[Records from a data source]
┌──

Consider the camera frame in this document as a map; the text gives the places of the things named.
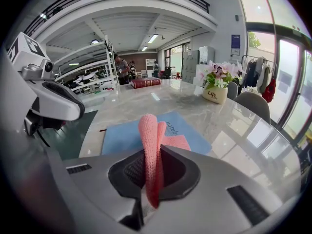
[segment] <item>red bag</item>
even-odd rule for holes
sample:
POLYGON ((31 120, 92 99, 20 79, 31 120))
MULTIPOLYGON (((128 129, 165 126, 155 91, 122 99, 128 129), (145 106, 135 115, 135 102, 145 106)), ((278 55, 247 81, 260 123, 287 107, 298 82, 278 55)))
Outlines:
POLYGON ((272 78, 270 84, 266 87, 262 97, 267 101, 267 103, 271 102, 274 98, 275 94, 276 81, 272 78))

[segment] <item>book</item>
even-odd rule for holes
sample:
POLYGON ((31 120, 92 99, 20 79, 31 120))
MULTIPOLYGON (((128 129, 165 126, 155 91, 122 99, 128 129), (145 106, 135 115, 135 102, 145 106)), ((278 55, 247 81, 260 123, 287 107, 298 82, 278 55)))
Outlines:
POLYGON ((134 79, 131 81, 130 84, 134 88, 143 88, 143 87, 148 87, 148 86, 160 85, 161 79, 156 78, 156 77, 134 79))
MULTIPOLYGON (((211 144, 199 134, 177 112, 170 112, 156 116, 157 121, 167 124, 165 136, 184 135, 192 152, 206 155, 211 150, 211 144)), ((143 150, 141 136, 138 131, 139 120, 109 126, 106 129, 102 155, 125 151, 143 150)))

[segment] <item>chair backrest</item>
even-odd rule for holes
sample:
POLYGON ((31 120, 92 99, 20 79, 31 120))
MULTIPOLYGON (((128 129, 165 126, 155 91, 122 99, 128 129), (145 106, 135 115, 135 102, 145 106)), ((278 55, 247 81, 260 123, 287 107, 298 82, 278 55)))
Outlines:
POLYGON ((230 81, 228 85, 228 95, 227 98, 235 99, 238 93, 238 85, 235 82, 230 81))
POLYGON ((271 123, 269 105, 260 95, 252 92, 244 92, 237 96, 234 101, 260 116, 267 123, 271 123))

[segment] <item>red book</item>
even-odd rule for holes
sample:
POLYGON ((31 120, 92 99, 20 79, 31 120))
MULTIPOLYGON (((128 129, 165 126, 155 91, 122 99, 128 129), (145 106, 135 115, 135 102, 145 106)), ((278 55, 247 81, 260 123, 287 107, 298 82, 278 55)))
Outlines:
POLYGON ((131 81, 130 84, 134 88, 143 88, 143 87, 149 87, 149 86, 154 86, 154 85, 160 85, 161 79, 156 78, 156 77, 134 79, 131 81))

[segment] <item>glossy tabletop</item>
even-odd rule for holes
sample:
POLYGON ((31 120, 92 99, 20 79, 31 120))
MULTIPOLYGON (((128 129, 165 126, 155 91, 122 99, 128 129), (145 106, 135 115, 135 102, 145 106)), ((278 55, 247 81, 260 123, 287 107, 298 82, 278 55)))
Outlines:
POLYGON ((299 194, 299 159, 284 137, 233 100, 227 98, 222 105, 205 100, 202 90, 172 79, 139 89, 119 86, 99 107, 79 157, 100 155, 105 135, 101 130, 108 126, 140 119, 146 113, 176 111, 211 143, 207 155, 230 163, 282 201, 299 194))

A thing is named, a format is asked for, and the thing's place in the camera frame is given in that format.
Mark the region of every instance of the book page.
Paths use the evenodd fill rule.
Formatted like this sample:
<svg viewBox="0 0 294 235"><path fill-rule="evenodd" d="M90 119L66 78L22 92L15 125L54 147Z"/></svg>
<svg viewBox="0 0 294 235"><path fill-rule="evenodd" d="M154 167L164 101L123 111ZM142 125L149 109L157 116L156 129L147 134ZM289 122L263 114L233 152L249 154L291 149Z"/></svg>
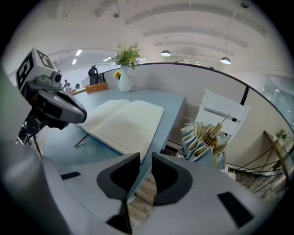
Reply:
<svg viewBox="0 0 294 235"><path fill-rule="evenodd" d="M84 131L90 132L115 112L130 104L127 100L109 100L88 112L87 119L77 124Z"/></svg>
<svg viewBox="0 0 294 235"><path fill-rule="evenodd" d="M156 105L134 101L102 122L89 134L122 154L139 152L142 162L163 112L163 108Z"/></svg>

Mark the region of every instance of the ceiling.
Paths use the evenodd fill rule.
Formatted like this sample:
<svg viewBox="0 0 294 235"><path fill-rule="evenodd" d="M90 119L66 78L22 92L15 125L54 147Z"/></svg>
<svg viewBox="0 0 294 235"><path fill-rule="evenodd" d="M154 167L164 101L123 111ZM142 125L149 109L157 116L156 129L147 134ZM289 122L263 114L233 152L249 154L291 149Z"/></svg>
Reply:
<svg viewBox="0 0 294 235"><path fill-rule="evenodd" d="M229 57L233 64L236 57L273 36L270 23L254 4L246 1L249 8L244 9L241 2L45 0L16 35L22 35L23 51L38 47L58 68L105 64L103 59L114 56L119 42L139 42L148 62L188 60L222 71L227 66L221 64L222 57ZM83 51L76 58L78 49ZM172 56L161 56L163 50ZM74 58L77 63L72 66Z"/></svg>

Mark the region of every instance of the white chair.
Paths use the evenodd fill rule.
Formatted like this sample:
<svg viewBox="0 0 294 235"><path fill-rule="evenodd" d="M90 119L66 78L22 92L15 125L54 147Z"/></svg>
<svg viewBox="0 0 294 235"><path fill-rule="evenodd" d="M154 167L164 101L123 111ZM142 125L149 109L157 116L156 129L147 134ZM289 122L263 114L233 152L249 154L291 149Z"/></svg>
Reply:
<svg viewBox="0 0 294 235"><path fill-rule="evenodd" d="M222 132L228 134L229 144L242 126L249 111L249 106L243 106L221 95L205 89L195 122L203 122L216 126L221 123L228 114L229 117L223 122Z"/></svg>

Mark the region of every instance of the flower vase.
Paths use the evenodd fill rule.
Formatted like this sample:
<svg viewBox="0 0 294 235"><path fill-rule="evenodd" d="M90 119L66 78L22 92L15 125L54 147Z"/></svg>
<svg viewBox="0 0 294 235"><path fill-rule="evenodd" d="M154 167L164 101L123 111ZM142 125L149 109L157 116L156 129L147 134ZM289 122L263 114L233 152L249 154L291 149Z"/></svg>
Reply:
<svg viewBox="0 0 294 235"><path fill-rule="evenodd" d="M128 67L121 66L120 70L121 70L121 75L119 80L119 90L121 92L130 92L130 90L132 89L132 84L128 74Z"/></svg>
<svg viewBox="0 0 294 235"><path fill-rule="evenodd" d="M119 79L116 79L116 85L117 85L117 87L119 89Z"/></svg>

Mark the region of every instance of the yellow flower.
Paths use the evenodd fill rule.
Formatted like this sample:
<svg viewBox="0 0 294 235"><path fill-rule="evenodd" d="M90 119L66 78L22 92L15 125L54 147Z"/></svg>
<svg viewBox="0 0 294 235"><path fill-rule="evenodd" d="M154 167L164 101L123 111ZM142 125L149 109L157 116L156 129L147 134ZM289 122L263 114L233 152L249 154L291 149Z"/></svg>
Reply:
<svg viewBox="0 0 294 235"><path fill-rule="evenodd" d="M120 75L121 75L121 72L118 70L118 71L116 71L115 73L114 73L114 77L115 78L117 78L117 77L120 77Z"/></svg>
<svg viewBox="0 0 294 235"><path fill-rule="evenodd" d="M130 62L135 63L135 61L136 61L135 57L134 56L131 56L130 57Z"/></svg>

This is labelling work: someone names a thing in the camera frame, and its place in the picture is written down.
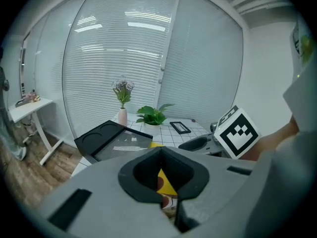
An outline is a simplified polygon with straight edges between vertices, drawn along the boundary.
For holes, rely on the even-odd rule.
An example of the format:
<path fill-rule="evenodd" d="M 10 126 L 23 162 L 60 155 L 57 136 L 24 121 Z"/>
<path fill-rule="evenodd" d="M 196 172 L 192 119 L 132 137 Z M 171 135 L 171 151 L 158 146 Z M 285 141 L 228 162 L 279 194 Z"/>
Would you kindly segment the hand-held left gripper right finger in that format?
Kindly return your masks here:
<path fill-rule="evenodd" d="M 176 235 L 244 235 L 250 212 L 236 199 L 253 162 L 160 149 L 160 168 L 177 194 L 175 220 L 160 233 Z"/>

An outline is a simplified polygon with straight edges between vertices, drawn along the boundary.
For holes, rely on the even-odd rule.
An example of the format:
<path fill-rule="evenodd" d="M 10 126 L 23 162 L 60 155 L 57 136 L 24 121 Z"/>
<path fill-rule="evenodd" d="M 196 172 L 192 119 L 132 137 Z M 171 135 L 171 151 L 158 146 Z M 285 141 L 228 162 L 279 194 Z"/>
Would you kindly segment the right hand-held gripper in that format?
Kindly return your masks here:
<path fill-rule="evenodd" d="M 239 159 L 261 138 L 254 122 L 242 108 L 233 106 L 217 123 L 211 133 L 191 139 L 178 146 L 191 152 Z"/>

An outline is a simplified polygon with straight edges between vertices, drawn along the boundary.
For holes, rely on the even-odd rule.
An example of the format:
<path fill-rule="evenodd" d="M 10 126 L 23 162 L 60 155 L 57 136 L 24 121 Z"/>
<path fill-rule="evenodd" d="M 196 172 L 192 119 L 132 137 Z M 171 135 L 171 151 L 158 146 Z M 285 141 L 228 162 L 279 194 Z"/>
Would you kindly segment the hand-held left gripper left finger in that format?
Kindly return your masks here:
<path fill-rule="evenodd" d="M 129 161 L 146 150 L 92 164 L 53 190 L 38 206 L 48 219 L 77 189 L 90 197 L 67 229 L 79 238 L 173 238 L 179 230 L 162 212 L 159 204 L 141 203 L 120 186 L 118 173 Z"/>

└──

◆ ASSIGNMENT:
Starting from the line holding "Would you kindly segment the hand-held left gripper left", restate the remaining lines of the data word for word, including the last.

◆ EXERCISE SOLUTION:
Would you kindly segment the hand-held left gripper left finger in that format?
Kindly return your masks here:
<path fill-rule="evenodd" d="M 129 161 L 146 150 L 92 164 L 53 190 L 38 206 L 48 219 L 77 189 L 90 197 L 67 229 L 79 238 L 173 238 L 179 230 L 162 212 L 159 204 L 141 203 L 120 186 L 118 173 Z"/>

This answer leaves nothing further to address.